*How to complete this task*. Only part of the listing is needed, namely the lines from its start through the line with "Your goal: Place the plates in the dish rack", and they should be retyped exactly.
[[ Information supplied open ]]
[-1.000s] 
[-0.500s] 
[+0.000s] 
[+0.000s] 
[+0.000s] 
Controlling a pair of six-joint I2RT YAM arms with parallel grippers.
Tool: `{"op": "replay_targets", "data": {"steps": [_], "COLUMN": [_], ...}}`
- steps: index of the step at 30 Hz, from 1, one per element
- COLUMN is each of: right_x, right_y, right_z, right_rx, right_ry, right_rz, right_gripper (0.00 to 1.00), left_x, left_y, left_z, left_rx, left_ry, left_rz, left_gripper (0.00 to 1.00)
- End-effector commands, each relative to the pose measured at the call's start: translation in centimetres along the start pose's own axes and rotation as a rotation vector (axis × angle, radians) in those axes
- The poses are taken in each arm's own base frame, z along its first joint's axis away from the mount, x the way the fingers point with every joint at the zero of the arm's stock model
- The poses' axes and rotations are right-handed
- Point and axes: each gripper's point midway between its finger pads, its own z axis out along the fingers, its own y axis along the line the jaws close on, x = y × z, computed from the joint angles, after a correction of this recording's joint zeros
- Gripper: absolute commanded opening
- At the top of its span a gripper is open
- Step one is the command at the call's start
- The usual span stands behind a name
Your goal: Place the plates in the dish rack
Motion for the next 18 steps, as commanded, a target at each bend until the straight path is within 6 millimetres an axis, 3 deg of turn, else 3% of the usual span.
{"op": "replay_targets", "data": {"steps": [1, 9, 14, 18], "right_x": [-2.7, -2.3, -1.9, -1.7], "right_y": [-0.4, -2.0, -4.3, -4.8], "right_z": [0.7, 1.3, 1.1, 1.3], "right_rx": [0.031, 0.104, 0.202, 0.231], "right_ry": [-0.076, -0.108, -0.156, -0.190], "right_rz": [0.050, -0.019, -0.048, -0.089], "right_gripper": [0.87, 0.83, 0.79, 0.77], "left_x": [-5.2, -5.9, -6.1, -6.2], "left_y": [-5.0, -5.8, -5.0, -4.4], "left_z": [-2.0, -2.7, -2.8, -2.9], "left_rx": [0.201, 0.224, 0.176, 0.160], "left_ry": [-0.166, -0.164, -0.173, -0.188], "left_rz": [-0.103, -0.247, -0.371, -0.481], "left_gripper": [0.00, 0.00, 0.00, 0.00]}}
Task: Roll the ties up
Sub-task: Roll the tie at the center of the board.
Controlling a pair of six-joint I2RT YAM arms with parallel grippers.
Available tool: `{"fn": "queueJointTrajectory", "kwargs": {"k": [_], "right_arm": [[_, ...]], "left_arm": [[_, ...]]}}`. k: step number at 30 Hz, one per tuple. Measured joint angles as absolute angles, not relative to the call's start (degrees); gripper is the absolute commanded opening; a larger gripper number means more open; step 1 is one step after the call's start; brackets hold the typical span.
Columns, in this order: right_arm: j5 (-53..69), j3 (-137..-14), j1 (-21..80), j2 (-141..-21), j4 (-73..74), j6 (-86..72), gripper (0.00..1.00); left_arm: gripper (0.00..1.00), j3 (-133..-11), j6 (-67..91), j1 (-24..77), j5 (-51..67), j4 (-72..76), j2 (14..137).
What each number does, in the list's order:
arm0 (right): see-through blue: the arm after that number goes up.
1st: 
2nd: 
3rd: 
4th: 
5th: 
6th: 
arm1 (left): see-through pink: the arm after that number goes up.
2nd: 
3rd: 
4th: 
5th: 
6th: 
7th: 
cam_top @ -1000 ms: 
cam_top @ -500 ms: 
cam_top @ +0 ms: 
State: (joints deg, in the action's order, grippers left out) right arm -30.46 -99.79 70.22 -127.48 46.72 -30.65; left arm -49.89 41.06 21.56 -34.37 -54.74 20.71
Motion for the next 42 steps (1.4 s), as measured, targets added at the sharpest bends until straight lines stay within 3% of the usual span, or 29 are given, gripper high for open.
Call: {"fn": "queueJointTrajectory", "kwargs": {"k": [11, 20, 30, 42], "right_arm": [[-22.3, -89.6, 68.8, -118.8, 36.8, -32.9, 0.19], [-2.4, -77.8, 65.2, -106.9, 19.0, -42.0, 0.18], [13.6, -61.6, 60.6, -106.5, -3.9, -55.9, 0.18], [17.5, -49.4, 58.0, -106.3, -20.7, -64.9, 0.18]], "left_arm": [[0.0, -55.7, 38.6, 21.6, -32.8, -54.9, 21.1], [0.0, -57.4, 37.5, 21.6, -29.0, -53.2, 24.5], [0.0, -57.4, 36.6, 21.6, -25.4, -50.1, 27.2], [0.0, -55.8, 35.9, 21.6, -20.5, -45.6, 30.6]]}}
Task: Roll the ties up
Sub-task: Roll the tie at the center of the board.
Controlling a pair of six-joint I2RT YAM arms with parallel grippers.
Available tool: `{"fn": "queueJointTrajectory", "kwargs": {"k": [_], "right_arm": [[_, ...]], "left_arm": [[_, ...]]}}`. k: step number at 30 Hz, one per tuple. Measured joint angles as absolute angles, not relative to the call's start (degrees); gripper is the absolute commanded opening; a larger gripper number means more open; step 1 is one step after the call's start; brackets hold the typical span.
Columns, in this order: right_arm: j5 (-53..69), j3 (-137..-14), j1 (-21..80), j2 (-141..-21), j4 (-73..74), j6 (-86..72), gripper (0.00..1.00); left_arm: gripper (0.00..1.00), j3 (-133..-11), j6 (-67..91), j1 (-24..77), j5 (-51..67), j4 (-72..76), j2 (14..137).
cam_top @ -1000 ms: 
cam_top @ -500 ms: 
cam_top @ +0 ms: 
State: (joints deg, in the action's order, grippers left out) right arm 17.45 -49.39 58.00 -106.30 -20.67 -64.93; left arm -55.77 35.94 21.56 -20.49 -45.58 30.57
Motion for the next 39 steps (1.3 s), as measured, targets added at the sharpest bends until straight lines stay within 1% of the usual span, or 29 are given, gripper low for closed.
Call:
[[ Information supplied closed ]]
*Problem solution*.
[-1.000s] 
[-0.500s] 
[+0.000s] 
[+0.000s] 
[+0.000s] 
Controlling a pair of six-joint I2RT YAM arms with parallel grippers.
Tool: `{"op": "replay_targets", "data": {"steps": [_], "COLUMN": [_], ...}}`
- steps: index of the step at 30 Hz, from 1, one per element
- COLUMN is each of: right_x, right_y, right_z, right_rx, right_ry, right_rz, right_gripper (0.00 to 1.00), left_x, left_y, left_z, left_rx, left_ry, left_rz, left_gripper (0.00 to 1.00)
- End-effector commands, each relative to the pose measured at the call's start: translation in centimetres along the start pose's own axes and rotation as a rotation vector (axis × angle, radians) in those axes
- The poses are taken in each arm's own base frame, z along its first joint's axis away from the mount, x the way the fingers point with every joint at the zero of the arm's stock model
- The poses' axes and rotations are right-handed
- Point and axes: each gripper's point midway between its finger pads, its own z axis out along the fingers, its own y axis along the line the jaws close on, x = y × z, computed from the joint angles, after a correction of this recording's joint zeros
- Gripper: absolute commanded opening
- At the top of its span a gripper is open
- Step one is the command at the call's start
- The usual span stands behind a name
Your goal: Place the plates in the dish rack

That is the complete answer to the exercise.